* Aim of the exercise: Filter the entries for lines with the word "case".

BEGIN

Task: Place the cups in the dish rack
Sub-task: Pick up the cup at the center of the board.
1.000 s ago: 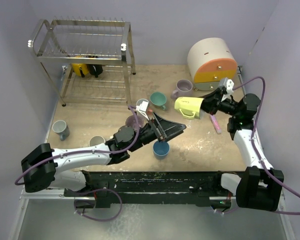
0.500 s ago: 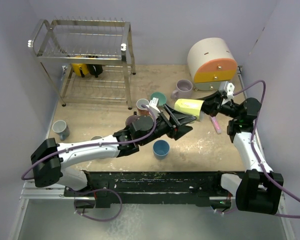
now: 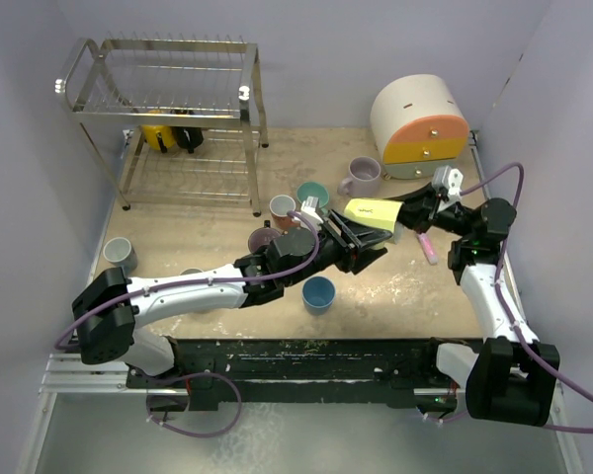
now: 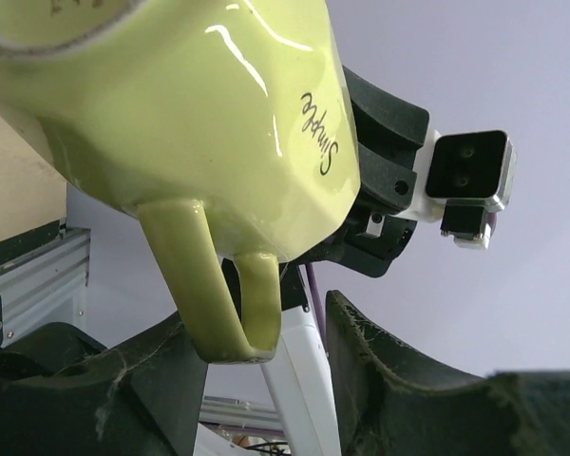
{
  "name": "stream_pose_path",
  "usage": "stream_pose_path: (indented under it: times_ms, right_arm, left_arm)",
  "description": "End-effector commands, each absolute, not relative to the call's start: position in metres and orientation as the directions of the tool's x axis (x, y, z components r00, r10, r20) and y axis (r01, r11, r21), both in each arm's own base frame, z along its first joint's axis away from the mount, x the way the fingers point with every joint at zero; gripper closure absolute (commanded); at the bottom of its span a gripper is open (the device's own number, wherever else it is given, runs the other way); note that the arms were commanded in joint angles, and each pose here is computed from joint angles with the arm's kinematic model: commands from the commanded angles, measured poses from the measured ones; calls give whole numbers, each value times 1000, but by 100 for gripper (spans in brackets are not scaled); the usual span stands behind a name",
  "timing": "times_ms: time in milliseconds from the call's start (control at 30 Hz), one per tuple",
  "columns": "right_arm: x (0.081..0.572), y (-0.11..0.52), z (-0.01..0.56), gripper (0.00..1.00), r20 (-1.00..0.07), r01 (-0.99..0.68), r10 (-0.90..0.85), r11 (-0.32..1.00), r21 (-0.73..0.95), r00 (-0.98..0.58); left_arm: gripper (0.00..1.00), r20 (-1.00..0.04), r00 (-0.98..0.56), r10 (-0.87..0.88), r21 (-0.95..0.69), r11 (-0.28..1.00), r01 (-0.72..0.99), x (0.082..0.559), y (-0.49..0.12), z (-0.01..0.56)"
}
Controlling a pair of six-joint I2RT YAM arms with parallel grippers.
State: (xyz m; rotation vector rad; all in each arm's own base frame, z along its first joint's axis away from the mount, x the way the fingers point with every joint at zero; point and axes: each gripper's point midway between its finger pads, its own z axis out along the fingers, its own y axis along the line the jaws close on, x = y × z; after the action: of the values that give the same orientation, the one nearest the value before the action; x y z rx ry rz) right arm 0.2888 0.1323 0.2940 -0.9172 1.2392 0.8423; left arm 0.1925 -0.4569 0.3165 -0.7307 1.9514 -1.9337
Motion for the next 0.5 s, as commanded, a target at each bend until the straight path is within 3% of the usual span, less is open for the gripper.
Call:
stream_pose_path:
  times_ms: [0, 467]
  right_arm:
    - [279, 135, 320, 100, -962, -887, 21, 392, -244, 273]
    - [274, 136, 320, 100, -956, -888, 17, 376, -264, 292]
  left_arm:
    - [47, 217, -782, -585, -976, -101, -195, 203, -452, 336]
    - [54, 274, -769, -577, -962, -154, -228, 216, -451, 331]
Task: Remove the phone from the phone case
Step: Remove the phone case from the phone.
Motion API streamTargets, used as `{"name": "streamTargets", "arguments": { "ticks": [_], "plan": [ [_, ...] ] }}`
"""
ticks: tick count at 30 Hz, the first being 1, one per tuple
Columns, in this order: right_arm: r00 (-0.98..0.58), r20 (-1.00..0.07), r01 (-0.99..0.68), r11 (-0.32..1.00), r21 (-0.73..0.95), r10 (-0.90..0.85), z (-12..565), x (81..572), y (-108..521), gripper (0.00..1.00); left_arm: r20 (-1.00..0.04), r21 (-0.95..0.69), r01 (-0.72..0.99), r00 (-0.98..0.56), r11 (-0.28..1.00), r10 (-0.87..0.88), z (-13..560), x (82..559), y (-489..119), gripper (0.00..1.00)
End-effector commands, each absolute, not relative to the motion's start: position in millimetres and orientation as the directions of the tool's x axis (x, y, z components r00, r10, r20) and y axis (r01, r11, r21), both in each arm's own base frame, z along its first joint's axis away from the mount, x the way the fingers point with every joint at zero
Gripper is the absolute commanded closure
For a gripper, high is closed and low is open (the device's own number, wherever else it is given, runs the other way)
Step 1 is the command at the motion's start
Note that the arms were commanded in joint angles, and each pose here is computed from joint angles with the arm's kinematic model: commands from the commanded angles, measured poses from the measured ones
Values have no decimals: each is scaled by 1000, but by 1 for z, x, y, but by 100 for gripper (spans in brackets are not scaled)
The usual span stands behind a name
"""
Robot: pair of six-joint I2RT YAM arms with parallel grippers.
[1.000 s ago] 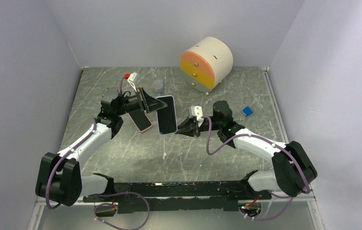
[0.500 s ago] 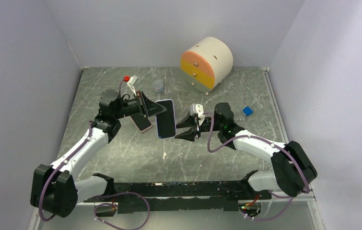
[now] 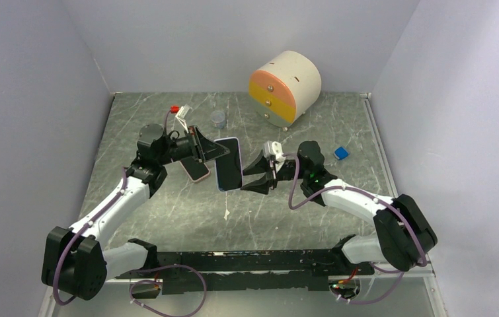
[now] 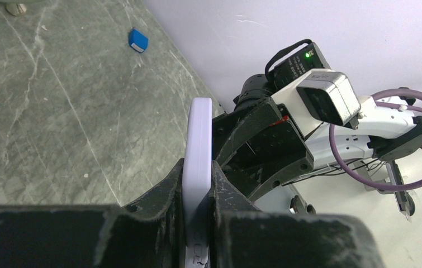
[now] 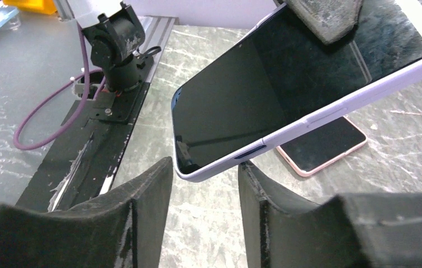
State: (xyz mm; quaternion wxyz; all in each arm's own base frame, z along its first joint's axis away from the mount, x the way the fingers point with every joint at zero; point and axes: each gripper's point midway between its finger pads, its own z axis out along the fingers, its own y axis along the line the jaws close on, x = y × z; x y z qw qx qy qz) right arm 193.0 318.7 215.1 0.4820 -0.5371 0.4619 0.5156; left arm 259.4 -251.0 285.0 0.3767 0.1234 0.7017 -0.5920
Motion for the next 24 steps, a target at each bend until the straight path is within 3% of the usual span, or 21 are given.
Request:
{"name": "streamTargets", "arguments": {
  "ticks": [1,11,24],
  "plan": [
    [125,-988,-983,-122,-135,86,245,195,325,54,-715,-696,685,-633,215,-296,310,254,-253,97],
    [155,-987,-978,-136,-161,50,229,195,324,71,-653,-754,628,-687,192,-320,307,258,-255,98],
    [128,-992,-986,-109,-129,20,220,203,326,59,-647,-753,635,-666,171,-373,312,263,-254,97]
  ]
}}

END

* Finished exercise:
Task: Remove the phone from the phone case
Step: Remove the phone case from the phone.

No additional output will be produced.